The Seosanmaaesamjonbulsang (National Treasure No. 84) consists of light gray and coarse to mediumgrained biotite granite with partly developed pegmatite and quartz vein. The host rock is divided into dozens of rock blocks with various shape along irregular discontinuity plane. The evaluation results of discontinuity systems reveal that the host rock were exposed to instable sloping environments. Results of deterioration diagnosis show that the degree of damage has been made worse by physical weathering and surface discoloration laying stress on part that vertical and horizontal joints are massed. Generally, deterioration rate of the triad Buddha surface cover with 42.7%, however, the rate of physical weathering and surface discoloration are subdivided to 9.6% and 33.1%, respectively. Ultrasonic measurements indicate that the triad Buddha was reached highly weathered grade in general.

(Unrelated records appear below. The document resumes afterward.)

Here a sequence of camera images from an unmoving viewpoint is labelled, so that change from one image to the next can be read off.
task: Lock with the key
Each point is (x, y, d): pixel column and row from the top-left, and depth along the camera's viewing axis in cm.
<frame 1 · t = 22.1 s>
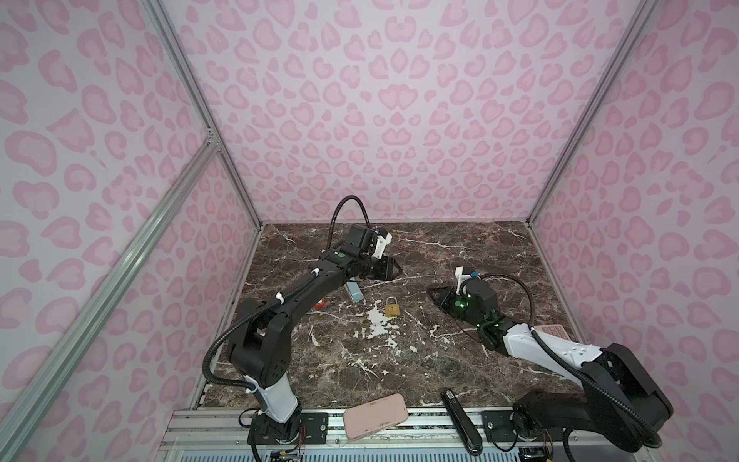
left hand: (399, 266, 84), fingers open
right hand: (427, 289, 83), fingers closed
brass padlock: (392, 310, 97), on the table

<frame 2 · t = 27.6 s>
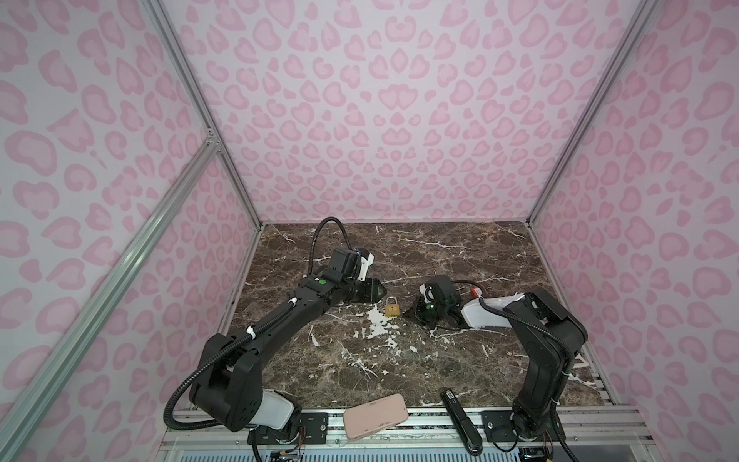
left hand: (383, 287, 82), fingers open
right hand: (403, 312, 91), fingers closed
the named things where they were.

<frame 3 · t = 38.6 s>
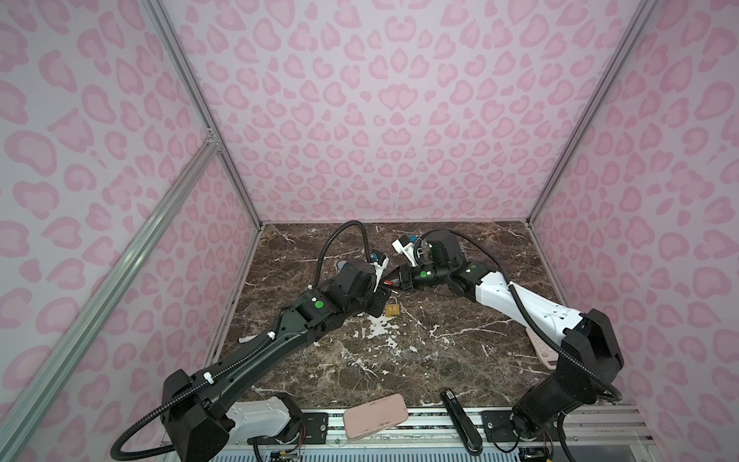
left hand: (386, 285, 74), fingers open
right hand: (385, 282, 73), fingers closed
the named things where they were.

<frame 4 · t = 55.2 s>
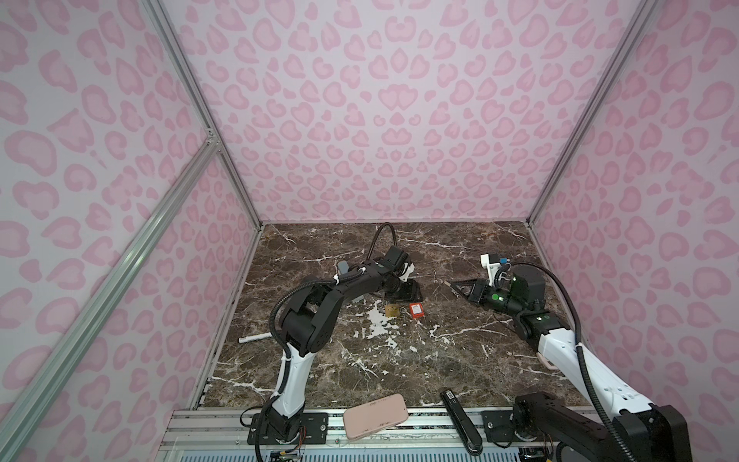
left hand: (420, 295, 93), fingers open
right hand: (454, 284, 76), fingers closed
red key fob left: (417, 310, 95), point 2 cm above the table
the other named things where they were.

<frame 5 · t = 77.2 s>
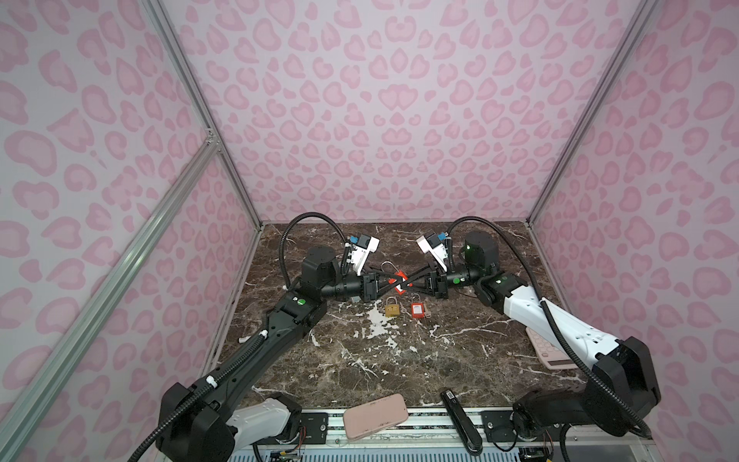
left hand: (401, 277, 65), fingers open
right hand: (408, 286, 66), fingers closed
the named things where they were.

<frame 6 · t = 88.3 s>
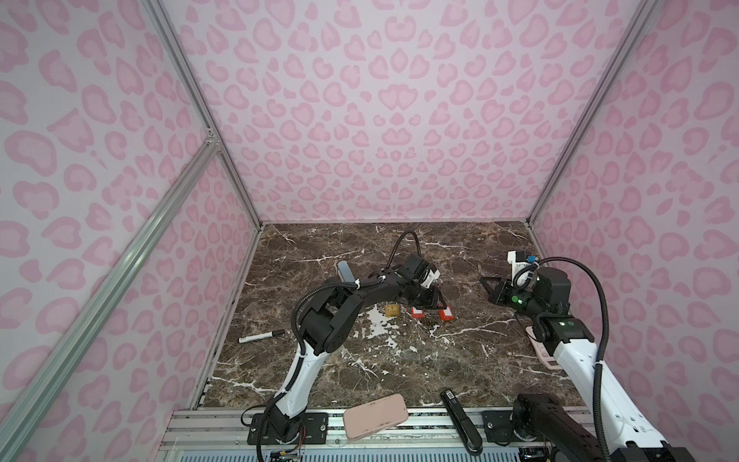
left hand: (447, 303, 91), fingers open
right hand: (483, 277, 77), fingers closed
red key fob right: (446, 314, 93), point 2 cm above the table
the other named things where they were.

And the rock material was weaken to show low velocity zone of 1,000m/s along irregular joint systems. Indoor and outdoor mean relative humidity of the shelter was recorded more than 70% during every season, and high frequency appears in high relative humidity range over 95%. Such environments seem to have produced dew condensation on the rock surface with rainfall and supply water, promoted physical, chemical and biological weathering along crack and joint, resulting in high permeation of water and percentage of water content. Therefore, it is judged that for scientific conservation of the triad Buddha it needs environment control through persistent preservation environment monitoring including water problem.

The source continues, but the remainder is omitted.